I casi sono i seguenti : in data 31/5/2013 mi è stata sospesa per un anno la Ia patente per guida in stato d 'ebbrezza. in data 14/4/2016 mi è stata ri sospesa la patente dì guida per la stessa infrazione sempre per un anno (infrazione che era però era stata commessa in data 22/11/2015) In data 11/10/2016, il tribunale di Pavia emette la sentenza per il primo incidente , sospendendomi la pena della revoca della patente. In data 17/6/2017 , mi è stata comunicata l'ordinanza prefettizia di revoca della patente, vista l'avvenuta condanna del primo incidente e ritenendomi recidivo nel biennio. Il prefetto mi ha prima sospeso per un anno la patente e dopo aver ricevuto la condanna per il primo incidente ha emesso l'ordinanza di revoca. Vorrei sapere come viene effettuato il calcolo della recidiva nel biennio , il secondo incidente e avvenuto a 2 anni e mezzo di distanza dal primo, ma la condanna del tribunale per il primo incidente è arrivata dopo il secondo incidente. è possibile fare qualcosa ?

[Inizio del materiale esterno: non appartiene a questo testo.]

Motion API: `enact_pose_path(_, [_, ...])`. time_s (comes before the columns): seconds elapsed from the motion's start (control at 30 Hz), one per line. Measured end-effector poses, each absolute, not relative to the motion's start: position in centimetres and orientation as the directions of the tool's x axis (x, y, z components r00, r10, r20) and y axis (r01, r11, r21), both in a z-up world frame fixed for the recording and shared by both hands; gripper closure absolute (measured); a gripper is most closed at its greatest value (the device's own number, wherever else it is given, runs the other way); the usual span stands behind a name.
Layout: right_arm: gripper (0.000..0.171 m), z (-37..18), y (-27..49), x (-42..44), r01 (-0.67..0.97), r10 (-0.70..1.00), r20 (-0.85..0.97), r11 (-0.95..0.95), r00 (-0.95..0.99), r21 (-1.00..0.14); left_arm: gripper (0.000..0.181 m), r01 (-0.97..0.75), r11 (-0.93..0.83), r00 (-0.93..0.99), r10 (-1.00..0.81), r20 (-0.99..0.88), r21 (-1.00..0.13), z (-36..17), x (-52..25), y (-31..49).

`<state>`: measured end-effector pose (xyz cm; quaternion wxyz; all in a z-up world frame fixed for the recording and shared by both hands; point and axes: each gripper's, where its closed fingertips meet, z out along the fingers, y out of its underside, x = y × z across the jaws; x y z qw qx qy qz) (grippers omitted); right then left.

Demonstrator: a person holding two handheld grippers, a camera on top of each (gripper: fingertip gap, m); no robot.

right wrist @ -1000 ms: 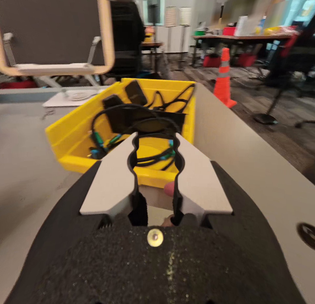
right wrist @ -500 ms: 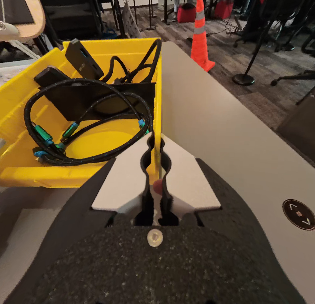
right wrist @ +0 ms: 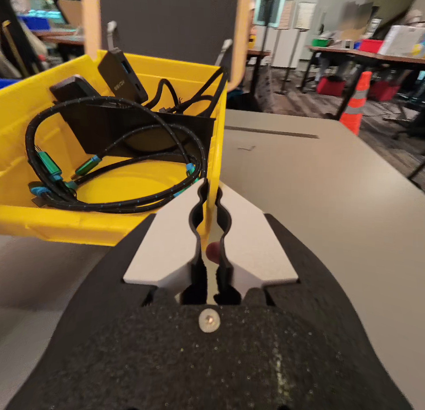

⚖️ Risposta dell'Avvocato AIAvvocatoFlash · basato su 50.000+ pratiche

Risposta diretta

Il calcolo della recidiva nel biennio previsto dall'art. 186 del Codice della Strada si effettua a partire dalla data di commissione della prima infrazione, non dalla data della condanna penale. Se il tuo secondo incidente è avvenuto oltre 24 mesi dopo il primo, hai elementi concreti per contestare l'ordinanza prefettizia di revoca.

Quadro normativo

L'art. 186, comma 2, lett. c) del D.Lgs. 285/1992 (Codice della Strada) prevede la revoca della patente in caso di recidiva nella guida in stato di ebbrezza, qualora la seconda violazione sia commessa entro due anni dalla precedente. La giurisprudenza prevalente — anche del Consiglio di Stato — ha chiarito che il termine del biennio decorre dalla data di commissione del fatto, non dalla data in cui la condanna diventa definitiva. La Prefettura non può sostituire la data dell'infrazione con quella della sentenza del tribunale.

Come funziona in pratica

Analizziamo le tue date rilevanti

  • Prima infrazione: commessa intorno al maggio 2013 (data della sospensione amministrativa)
  • Seconda infrazione: commessa il 22 novembre 2015
  • Distanza tra le due infrazioni: circa 30 mesi, ossia oltre il biennio di legge
Il Prefetto sembra aver calcolato la recidiva facendo decorrere il biennio dalla condanna del tribunale di Pavia (ottobre 2016), ma questo approccio è giuridicamente contestabile:
  • Il biennio parte dall'infrazione, non dalla sentenza
  • La seconda infrazione (novembre 2015) è avvenuta quando la prima condanna non era ancora stata emessa
  • Non si può essere considerati "recidivi" rispetto a una condanna che non esisteva ancora al momento del secondo fatto

Cosa conviene fare

  • Verifica i termini di impugnazione: l'ordinanza prefettizia può essere impugnata davanti al TAR entro 60 giorni dalla notifica, oppure con ricorso straordinario al Presidente della Repubblica entro 120 giorni
  • Calcola esattamente le date: recupera i verbali originali con le date precise delle due infrazioni (non delle sospensioni o condanne) per dimostrare che il biennio era già scaduto
  • Rivolgerti a un avvocato specializzato in diritto della circolazione: la questione è tecnica e richiede un ricorso amministrativo ben motivato, con citazione della giurisprudenza del Consiglio di Stato sul calcolo del biennio
  • Non attendere: se l'ordinanza è recente, i termini per il ricorso potrebbero essere ancora aperti — verifica subito la data di notifica

Questa risposta è generata da intelligenza artificiale e ha scopo puramente informativo. Non costituisce consulenza legale professionale.